FIG. 4 is a perspective view showing details of an operation unit.

FIG. 5 is an explanatory diagram of a configuration of a convergence unit using a prism.

FIG. 6 is an explanatory diagram of a configuration of a system using convergence means by a prism.

FIG. 7 is an explanatory diagram of a configuration of a convergence unit by tilting an optometry unit.

FIG. 8 is an explanatory diagram of a configuration of a system using convergence means due to tilting of an optometry unit.

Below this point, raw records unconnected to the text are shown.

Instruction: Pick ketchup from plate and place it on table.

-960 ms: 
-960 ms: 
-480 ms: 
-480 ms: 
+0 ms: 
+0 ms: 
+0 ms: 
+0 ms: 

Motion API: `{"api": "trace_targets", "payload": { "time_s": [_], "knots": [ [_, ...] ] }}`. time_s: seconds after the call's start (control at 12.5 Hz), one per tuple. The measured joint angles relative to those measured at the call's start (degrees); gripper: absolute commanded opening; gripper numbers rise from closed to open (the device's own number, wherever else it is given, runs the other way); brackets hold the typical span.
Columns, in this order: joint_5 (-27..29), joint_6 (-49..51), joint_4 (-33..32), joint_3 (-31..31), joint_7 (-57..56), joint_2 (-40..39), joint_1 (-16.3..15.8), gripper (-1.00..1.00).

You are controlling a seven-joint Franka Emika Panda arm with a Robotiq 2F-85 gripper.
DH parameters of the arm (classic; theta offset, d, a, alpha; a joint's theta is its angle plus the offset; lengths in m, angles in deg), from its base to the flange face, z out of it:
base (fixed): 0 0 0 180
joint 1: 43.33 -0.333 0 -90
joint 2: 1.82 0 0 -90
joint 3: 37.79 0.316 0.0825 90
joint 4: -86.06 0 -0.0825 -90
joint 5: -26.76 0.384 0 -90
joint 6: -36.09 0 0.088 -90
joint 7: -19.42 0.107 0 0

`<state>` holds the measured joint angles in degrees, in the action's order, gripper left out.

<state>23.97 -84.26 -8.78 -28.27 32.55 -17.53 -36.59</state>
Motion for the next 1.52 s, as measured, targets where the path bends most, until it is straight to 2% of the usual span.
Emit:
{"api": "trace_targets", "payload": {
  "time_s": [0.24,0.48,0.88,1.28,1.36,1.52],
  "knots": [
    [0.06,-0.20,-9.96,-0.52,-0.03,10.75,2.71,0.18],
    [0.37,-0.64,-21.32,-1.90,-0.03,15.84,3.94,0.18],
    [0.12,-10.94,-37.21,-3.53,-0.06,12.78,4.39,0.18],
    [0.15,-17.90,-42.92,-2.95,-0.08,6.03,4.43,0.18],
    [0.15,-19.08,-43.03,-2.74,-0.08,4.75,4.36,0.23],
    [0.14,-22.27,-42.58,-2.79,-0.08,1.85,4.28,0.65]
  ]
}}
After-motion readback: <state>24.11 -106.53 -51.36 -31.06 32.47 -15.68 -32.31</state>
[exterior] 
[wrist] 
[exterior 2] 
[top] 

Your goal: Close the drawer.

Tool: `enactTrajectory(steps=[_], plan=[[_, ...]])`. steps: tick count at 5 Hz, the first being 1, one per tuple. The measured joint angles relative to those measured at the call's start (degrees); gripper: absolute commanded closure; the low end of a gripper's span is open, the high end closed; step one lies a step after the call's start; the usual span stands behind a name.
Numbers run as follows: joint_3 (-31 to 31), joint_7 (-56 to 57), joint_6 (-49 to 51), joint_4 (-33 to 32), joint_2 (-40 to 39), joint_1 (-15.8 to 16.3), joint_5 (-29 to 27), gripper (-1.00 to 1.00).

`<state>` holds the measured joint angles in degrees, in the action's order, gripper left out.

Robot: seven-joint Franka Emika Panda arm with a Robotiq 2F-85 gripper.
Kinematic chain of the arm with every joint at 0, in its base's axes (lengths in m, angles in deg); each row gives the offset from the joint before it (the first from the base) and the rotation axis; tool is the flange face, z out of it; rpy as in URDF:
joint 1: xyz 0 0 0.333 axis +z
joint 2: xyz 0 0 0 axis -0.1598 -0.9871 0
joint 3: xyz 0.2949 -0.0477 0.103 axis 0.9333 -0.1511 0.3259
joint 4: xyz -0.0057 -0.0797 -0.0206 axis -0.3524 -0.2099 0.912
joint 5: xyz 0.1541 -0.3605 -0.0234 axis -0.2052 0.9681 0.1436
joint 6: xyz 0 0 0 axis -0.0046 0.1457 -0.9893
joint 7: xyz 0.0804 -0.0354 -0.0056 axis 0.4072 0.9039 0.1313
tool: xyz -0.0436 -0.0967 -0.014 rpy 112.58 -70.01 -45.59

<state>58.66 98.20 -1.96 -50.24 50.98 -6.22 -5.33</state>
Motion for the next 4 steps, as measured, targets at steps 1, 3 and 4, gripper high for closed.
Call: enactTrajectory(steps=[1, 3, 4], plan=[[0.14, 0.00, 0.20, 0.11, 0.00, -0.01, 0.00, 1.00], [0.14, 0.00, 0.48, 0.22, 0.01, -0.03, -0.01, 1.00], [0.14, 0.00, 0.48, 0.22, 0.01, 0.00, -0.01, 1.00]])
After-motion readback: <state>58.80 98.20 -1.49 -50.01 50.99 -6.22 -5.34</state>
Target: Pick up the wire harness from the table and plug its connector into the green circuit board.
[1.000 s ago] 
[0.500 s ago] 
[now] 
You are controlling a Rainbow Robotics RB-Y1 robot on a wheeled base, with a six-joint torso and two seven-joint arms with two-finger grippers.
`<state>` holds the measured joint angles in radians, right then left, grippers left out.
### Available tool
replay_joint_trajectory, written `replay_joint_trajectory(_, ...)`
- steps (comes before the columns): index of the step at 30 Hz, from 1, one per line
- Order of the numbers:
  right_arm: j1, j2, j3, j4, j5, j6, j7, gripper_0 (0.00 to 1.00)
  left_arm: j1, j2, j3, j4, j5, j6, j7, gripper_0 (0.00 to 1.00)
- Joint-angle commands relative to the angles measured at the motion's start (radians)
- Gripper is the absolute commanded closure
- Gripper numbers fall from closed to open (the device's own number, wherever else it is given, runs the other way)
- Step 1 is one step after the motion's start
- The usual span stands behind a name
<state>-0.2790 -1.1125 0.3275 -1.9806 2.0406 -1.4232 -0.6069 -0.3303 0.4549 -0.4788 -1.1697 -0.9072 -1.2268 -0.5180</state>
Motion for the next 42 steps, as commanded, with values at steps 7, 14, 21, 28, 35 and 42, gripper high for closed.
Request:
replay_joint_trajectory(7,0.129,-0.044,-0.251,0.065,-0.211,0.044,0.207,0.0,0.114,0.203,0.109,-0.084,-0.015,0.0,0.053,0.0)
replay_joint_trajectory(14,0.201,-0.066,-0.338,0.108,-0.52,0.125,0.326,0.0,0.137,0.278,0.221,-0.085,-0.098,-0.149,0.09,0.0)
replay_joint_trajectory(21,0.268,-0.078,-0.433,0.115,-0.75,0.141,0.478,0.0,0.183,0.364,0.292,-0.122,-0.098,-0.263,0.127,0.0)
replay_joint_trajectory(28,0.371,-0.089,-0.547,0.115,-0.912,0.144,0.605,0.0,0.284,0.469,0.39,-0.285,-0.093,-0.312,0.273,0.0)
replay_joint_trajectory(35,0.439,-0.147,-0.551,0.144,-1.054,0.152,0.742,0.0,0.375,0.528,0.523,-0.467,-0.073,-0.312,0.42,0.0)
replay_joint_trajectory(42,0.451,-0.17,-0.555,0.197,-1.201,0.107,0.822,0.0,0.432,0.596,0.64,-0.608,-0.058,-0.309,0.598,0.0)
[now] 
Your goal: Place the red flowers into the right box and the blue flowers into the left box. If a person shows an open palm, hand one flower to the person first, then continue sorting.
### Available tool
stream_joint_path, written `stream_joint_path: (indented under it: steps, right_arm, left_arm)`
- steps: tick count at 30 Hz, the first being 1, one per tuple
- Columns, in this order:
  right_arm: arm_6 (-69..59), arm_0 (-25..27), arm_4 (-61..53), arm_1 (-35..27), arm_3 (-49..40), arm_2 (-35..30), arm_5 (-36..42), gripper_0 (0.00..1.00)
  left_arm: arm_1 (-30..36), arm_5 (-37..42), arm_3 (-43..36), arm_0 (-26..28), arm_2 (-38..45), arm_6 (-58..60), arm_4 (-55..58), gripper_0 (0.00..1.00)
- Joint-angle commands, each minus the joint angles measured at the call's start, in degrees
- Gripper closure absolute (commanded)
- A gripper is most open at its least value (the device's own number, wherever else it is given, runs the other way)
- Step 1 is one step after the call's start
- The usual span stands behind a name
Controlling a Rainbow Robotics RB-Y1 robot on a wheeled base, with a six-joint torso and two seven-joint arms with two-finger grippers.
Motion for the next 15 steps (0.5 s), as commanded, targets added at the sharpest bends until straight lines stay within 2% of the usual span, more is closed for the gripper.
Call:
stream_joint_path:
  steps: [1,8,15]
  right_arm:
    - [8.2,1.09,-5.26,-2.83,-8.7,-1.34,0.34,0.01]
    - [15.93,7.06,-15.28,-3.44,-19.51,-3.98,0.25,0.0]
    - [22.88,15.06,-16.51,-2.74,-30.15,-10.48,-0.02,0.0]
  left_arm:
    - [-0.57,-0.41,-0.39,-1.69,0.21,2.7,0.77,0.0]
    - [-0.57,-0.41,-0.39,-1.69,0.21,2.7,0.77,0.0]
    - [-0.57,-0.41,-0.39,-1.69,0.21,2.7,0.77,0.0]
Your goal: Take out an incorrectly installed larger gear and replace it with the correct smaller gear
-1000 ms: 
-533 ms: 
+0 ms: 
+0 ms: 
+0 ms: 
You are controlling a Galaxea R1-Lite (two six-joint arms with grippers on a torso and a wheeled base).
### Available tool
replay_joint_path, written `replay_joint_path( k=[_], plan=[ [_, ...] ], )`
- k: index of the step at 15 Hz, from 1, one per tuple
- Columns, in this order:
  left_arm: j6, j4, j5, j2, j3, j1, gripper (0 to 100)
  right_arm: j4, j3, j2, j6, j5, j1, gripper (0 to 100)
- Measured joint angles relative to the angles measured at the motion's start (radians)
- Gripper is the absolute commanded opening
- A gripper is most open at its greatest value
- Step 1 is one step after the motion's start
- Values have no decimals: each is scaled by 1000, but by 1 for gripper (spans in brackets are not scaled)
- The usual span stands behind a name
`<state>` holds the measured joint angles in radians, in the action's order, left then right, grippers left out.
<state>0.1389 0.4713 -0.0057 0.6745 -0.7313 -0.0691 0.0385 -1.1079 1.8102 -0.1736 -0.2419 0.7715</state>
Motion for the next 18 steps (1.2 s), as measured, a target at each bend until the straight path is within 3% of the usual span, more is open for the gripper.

FIG. 9 is a perspective view of a conventional near vision optometer.

[Explanation of symbols]

 130 right eye optometry unit 130 ′ left eye optometry unit 200 near rod 300 near vision chart device 400 control device 500 operation unit

Claims (4)

[Claims] 1. An instrument for subjectively measuring left and right eye characteristics, a control unit, a near rod extending in front of the instrument parallel to a visual axis, and a vision of the instrument for near measurement. A convergence means for convergence of the axis, a near vision table apparatus for selecting a visual acuity table electrically and moving on the near bar in the visual axis direction, and the control unit automatically controls the left and right visual axes. In the subjective optometry apparatus for controlling the convergence means so as to converge to the visual acuity table position, the control unit controls the near visual acuity table apparatus according to the content of the selected visual acuity table of the near visual acuity table apparatus. Moving the eyepiece to a predetermined position on the near-object bar. 2. An instrument for subjectively measuring left and right eye characteristics, a control unit, a near rod extending in front of the instrument in parallel with a visual axis, and a visual inspection of the instrument for near measurement. A convergence means for convergence of the axis, a near vision table apparatus for selecting a visual acuity table electrically and moving on the near bar in the visual axis direction, and the control unit automatically controls the left and right visual axes. In a subjective optometric apparatus that controls the convergence means so as to converge to the eye chart position, comprising an operating means for selecting the eye chart of the near vision table apparatus,
When the visual acuity table is selected by the operating means, the control unit:
A near-vision subjective optometry apparatus, wherein the near-vision chart is moved to a predetermined position on the near bar. 3. The convergence angle correction control based on the interpupillary distance when the control unit controls the convergence means so that the left and right visual axes automatically converge to a visual acuity table position. Item 2. The near-use subjective optometry apparatus according to Item 1. 4. The convergence angle correction control based on the interpupillary distance when the control unit controls the convergence means so that the left and right visual axes automatically converge to a visual acuity table position. Item 3. The near-use subjective optometry apparatus according to Item 2.